KAPITEL
Gail, Nancy, Francesca Und Hayley

Weltfrauentag: Blumen und Bier

Am 8. März ist Weltfrauentag, seit mehr als hundert Jahren wird er bereits gefeiert. Ebenso Jahr für Jahr wird er gebashed und für unnötig erklärt. Paradebeispiel: „Das ist überflüssig, die Gleichberechtigung ist längst da”. Ich verzichte hier auf einen Kommentar und empfehle ein kritisches Beobachten des Weltgeschehens und des eigenen Umfelds.

Es gibt zwei weitere Aussagen, die sicher heute wieder kommen werden, und zu denen ich durchaus etwas zu sagen habe.

Aussage 1: Warum Frauentag? Auch Männer haben Probleme!

„Warum gibt es keinen Weltmännertag?”, postete einmal ein Bekannter in meine Timeline – unter einen Artikel zum Weltfrauentag, den ich verlinkt hatte. Er war sich der Nicht-Existenz so sicher, dass er nicht auf die Idee kam, zu googeln und … genau, auf den Weltmännertag zu stoßen. Tatsächlich ist dieser Tag, der am 3. November “gefeiert” wird, genau wie der Internationale Männertag (19. November), recht unbeachtet. Ernsthafte Texte zu dem Anlass sind rar, die Google-Bildersuche spuckt mir lediglich Spruchtafeln mit Hardcore-Kalauern aus.

Dabei ist der Männertag keine Erfindung von Mario Barth und auch keine Konkurrenz zum Frauentag, sondern eigentlich sein perfektes Komplement. Männergesundheit ist einer der Schwerpunkte, und das ist mehr als sinnvoll: Männer bringen sich häufiger um, oft werden Krankheiten bei ihnen später erkannt, sie sterben früher Ironischerweise hängt das mit der Vorstellung vom „starken Geschlecht” zusammen: Mann, sei nicht schwach, nicht ängstlich, nicht zu emotional! Lass dir von keinem was sagen, geschweige denn, einen Finger in den Arsch schieben – selbst wenn es zur Krebsvorsorge dient. (Siehe dazu den „In Love with… Jack Urwin“-Beitrag in der aktuellen Libertine #Zukunft).

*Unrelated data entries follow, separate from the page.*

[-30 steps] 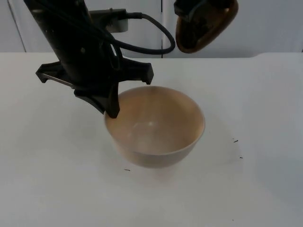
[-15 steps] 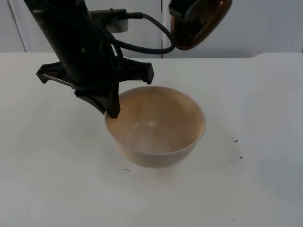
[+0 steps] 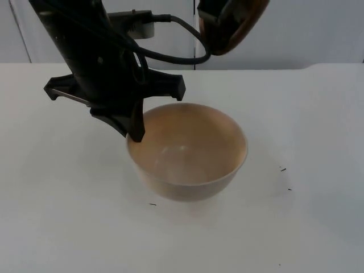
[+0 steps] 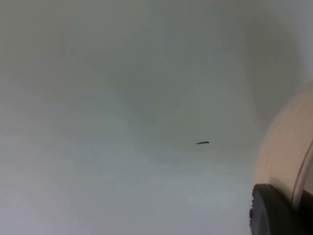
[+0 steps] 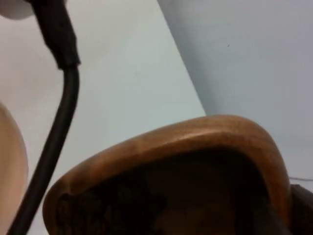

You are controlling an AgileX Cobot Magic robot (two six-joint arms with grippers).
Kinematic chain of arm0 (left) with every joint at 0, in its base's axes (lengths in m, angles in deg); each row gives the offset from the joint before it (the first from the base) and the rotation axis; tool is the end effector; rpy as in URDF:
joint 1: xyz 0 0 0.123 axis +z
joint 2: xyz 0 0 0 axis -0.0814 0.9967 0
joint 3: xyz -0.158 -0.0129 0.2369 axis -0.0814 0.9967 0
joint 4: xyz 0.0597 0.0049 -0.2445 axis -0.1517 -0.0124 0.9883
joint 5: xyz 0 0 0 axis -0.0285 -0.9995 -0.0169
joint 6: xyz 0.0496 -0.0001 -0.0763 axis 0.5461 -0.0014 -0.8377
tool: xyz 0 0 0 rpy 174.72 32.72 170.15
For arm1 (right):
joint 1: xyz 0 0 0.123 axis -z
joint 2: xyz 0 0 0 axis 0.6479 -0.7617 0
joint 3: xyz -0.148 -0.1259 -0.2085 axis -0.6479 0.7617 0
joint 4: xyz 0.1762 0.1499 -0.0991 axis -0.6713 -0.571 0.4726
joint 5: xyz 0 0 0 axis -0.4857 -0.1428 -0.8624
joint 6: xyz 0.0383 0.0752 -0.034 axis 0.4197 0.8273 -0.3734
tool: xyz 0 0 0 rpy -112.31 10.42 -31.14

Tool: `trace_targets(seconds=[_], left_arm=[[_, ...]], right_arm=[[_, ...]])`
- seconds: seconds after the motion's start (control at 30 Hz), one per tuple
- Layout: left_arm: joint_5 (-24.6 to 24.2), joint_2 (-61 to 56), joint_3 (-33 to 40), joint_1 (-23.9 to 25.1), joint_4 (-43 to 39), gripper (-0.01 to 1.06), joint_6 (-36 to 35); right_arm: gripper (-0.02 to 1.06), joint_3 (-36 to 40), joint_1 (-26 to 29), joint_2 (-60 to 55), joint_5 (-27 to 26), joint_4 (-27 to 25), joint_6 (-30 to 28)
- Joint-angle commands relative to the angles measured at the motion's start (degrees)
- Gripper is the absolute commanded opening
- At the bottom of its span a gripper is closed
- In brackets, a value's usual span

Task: Pick up the bowl with the left hand and pour the coffee beans from the cup into the bowl with the right hand.

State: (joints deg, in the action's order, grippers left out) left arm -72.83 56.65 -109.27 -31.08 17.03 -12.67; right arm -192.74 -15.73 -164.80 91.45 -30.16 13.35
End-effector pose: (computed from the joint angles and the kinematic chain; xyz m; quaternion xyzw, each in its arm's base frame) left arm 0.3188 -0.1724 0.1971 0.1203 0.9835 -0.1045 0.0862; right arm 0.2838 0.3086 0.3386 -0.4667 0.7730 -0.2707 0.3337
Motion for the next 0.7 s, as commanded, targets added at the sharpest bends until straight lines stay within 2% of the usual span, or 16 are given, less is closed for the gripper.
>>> trace_targets(seconds=[0.0,0.4,0.67], left_arm=[[0.3,-0.4,-0.2,-0.4,0.6,0.0,0.1],[0.7,-0.4,-0.2,-0.4,0.8,0.0,0.1],[0.7,-0.4,-0.2,-0.4,0.8,0.0,0.1]], right_arm=[[0.0,-0.3,-0.5,0.9,0.0,1.8,-0.5],[0.0,2.6,-0.6,1.6,0.0,4.5,-0.4],[0.0,2.6,-3.2,1.6,0.0,7.1,-0.4]])
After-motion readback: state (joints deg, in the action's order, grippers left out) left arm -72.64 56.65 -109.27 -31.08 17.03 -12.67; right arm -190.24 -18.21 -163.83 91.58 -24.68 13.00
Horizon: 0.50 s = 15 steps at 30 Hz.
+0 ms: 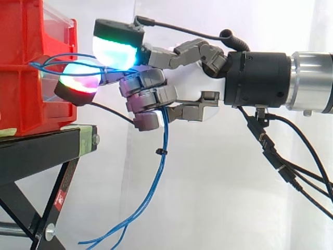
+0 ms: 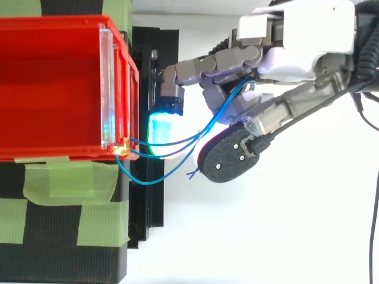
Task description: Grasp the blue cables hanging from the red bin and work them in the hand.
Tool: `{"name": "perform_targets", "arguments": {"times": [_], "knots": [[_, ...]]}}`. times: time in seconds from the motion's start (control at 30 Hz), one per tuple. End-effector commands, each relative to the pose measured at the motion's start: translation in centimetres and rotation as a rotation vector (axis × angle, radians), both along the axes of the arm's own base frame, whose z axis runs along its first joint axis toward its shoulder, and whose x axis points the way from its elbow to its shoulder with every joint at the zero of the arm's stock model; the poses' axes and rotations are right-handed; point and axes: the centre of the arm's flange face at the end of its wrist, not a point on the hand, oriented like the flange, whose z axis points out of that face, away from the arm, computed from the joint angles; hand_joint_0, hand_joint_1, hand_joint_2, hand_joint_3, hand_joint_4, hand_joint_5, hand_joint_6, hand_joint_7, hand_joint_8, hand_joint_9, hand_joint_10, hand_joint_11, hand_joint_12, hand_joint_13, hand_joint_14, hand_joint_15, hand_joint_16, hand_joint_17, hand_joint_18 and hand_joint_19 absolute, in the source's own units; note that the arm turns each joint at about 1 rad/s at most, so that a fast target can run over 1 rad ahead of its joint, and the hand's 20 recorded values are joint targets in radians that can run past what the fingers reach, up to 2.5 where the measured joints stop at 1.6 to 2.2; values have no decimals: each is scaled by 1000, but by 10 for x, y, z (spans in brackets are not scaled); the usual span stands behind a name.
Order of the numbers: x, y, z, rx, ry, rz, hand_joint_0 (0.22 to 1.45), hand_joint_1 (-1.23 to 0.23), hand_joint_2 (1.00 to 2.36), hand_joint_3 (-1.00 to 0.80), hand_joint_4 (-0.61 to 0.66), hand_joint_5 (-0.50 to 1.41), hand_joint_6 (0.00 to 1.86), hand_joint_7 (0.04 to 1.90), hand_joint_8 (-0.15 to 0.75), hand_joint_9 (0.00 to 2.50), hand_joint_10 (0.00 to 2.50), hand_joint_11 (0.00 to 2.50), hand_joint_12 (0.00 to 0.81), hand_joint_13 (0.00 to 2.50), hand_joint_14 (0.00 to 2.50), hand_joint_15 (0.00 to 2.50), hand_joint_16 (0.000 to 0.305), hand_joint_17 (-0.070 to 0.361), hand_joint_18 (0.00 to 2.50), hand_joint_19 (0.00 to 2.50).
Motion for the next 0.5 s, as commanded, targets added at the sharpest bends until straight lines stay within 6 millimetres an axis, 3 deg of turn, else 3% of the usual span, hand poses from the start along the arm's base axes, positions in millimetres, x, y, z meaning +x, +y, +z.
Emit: {"name": "perform_targets", "arguments": {"times": [0.0,0.23,0.33,0.47], "knots": [[0,0,0,0,0,0,996,-661,1018,-553,275,261,2,1333,385,454,2500,1854,435,699,2500,1489,45,102,1192,1204],[0,0,0,0,2,0,1059,-653,1024,-348,255,275,21,1319,376,464,2500,1817,429,701,2500,1461,44,99,1136,1100],[0,0,0,0,2,0,1043,-646,1024,-339,257,275,21,1324,380,469,2500,1845,430,707,2500,1472,45,102,1157,1147],[0,0,0,0,2,0,962,-633,1020,-481,265,273,0,1336,384,468,2500,1884,441,719,2500,1513,47,105,1203,1222]]}}
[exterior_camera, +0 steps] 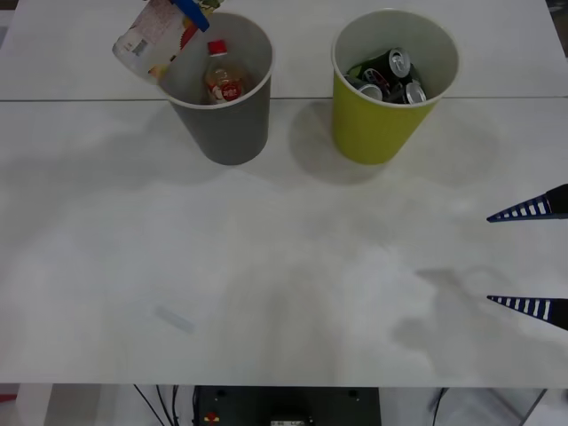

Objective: Put the can into the green bin and the plastic bottle into the gray bin

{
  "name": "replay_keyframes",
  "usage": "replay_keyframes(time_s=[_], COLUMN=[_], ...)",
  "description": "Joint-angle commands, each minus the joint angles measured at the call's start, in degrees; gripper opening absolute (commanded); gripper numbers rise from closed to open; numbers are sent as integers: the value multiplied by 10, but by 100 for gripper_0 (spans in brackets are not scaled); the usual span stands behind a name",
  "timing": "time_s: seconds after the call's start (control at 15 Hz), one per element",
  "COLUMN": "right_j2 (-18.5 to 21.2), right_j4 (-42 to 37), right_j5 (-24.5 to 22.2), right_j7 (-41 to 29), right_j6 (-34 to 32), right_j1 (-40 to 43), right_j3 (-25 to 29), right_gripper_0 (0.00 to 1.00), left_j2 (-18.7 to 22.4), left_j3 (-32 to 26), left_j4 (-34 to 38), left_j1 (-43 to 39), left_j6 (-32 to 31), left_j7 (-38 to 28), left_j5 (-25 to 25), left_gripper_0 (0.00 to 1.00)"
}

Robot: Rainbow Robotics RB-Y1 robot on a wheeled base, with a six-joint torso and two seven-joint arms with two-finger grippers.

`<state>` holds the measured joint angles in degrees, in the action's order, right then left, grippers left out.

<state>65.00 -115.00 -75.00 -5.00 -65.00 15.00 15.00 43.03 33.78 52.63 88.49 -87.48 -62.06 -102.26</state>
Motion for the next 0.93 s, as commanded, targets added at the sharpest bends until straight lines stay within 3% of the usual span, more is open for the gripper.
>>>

Dass sich patriarchale Vorstellungen also auch auf Männer negativ auswirken – geschenkt. Aber: Sich ausgerechnet am Frauentag beschweren, dass nicht genug über Männerprobleme geredet wird? Diese Energie sollte man(n) lieber in ein Engagement für den Männertag investieren.

Aussage 2: Warum ein einzelner Tag? Machen wir es doch einfach immer richtig!

Oder ist das Begehen solcher Tage generell Quatsch? Dieses Argument gibt es bei so ziemlich jedem “besonderen” Tag, sei es aus dem Mund von genervten Müttern, die einmal im Jahr mit halbrohem Kuchen ihrer Sprösslinge „verwöhnt” werden, oder (nicht nur) Linksintellektuellen, die ihre(*n) Partner*in(nen) tagtäglich lieben und sich deshalb nicht dem Kommerzterror des Valentinstags beugen müssen.

Die Variante im Fall des Weltfrauentags lautet: Gleichberechtigung sollte es sowieso 365 Tage im Jahr geben.

Sicherlich: Den Weltfrauentag nutzt so manche*r als Möglichkeit, um soziales Bewusstsein zu zeigen und den Rest des Jahres frauentagIgnoranz walten zu lassen. Und natürlich wird er auch schamlos kommerzialisiert. Manche verbinden mit dem Weltfrauentag lediglich Geschenke und Blumen, in manchen Ländern wird er thematisch mit dem Muttertag vermischt. Das ist hochproblematisch, weil Weiblichkeit dadurch mit Mutterschaft gleichgesetzt wird. Und so nett Geschenke sein können, so sehr schaden sie, wenn sie zum Übertünchen von Missständen dienen.

Nur: Man muss das ja nicht so machen. Weder sich bei Fleurop bankrott shoppen, noch sich den Rest des Jahres wie ein*e Vollidiot*in verhalten.
Was oftmals übersehen wird: Spezifische Tage eröffnen spezifische Möglichkeiten, nämlich, sich auf ein Thema zu konzentrieren und diesem Aufmerksamkeit zu verschaffen.

Was an solchen Tagen in die Öffentlichkeit getragen wird, soll und kann nachwirken und für gesellschaftlichen Fortschritt sorgen.

Deshalb, Frauen* und Männer* dieser Welt: Nutzt diese Tage! Seid politisch, kämpft mit vielseitigen Perspektiven für Gender Equality! Geht auf die Straße, nehmt am Womens March teil.

Und dann schenkt von mir aus auch Blumen oder Bier. Egal, wer, wem. Mir gerne beides.